**Work request**
This exercise calls for the data below to be retyped exactly, minus any images.

──────

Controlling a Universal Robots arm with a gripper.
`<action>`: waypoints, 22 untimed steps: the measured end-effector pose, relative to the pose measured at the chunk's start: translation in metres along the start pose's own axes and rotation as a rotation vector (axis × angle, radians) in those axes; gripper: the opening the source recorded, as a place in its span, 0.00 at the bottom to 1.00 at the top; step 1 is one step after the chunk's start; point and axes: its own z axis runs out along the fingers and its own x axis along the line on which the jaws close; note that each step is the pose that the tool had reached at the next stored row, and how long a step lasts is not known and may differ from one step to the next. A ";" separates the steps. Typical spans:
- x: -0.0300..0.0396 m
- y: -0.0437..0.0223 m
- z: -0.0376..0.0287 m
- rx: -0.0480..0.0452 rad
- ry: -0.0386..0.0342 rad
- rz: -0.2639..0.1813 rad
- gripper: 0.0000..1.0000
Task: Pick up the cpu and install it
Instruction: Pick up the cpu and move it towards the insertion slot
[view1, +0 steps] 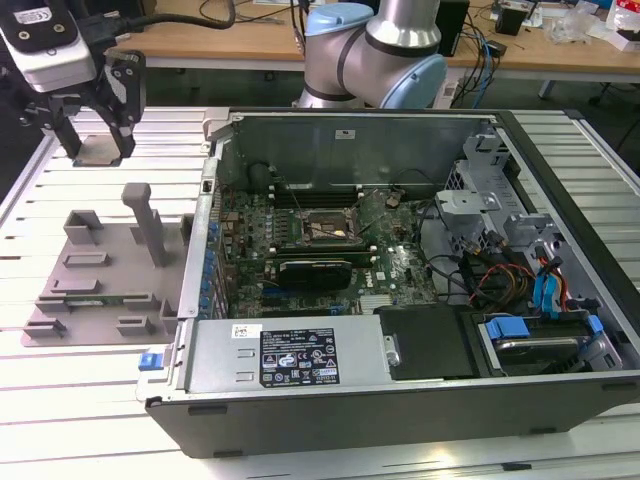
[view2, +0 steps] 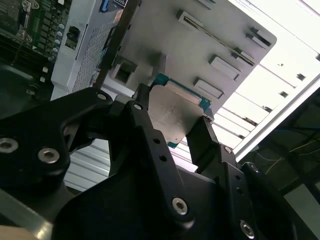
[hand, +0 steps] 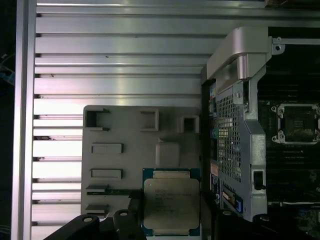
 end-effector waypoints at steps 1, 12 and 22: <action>-0.0018 0.0000 0.0000 0.0000 0.0000 0.000 0.55; -0.0280 0.0001 0.0007 0.0000 0.0000 0.000 0.55; -0.0520 0.0001 0.0012 0.0000 0.0000 0.000 0.55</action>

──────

**Expected answer**
Controlling a Universal Robots arm with a gripper.
`<action>`: waypoints, 22 untimed steps: the measured end-effector pose, relative to the pose measured at the chunk's start: translation in metres along the start pose's own axes and rotation as a rotation vector (axis × angle, radians) in those axes; gripper: the opening the source recorded, as a place in its span, 0.00 at the bottom to 1.00 at the top; step 1 is one step after the chunk's start; point and axes: its own z axis runs out along the fingers and its own x axis along the line on which the jaws close; note that each step is the pose that the tool had reached at the next stored row, and how long a step lasts is not known and may differ from one step to the next. A ";" separates the steps. Typical spans:
- x: -0.0300..0.0396 m
- y: -0.0437..0.0223 m
- z: -0.0376..0.0287 m
- rx: -0.0480..0.0452 rad
- ry: -0.0386..0.0342 rad
- rz: -0.2639..0.1813 rad
- gripper: 0.0000..1.0000
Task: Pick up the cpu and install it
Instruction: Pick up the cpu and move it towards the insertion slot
[view1, +0 steps] 
[view2, +0 steps] 
[hand, +0 steps] 
 end-effector waypoints at steps 1, 12 and 22: <action>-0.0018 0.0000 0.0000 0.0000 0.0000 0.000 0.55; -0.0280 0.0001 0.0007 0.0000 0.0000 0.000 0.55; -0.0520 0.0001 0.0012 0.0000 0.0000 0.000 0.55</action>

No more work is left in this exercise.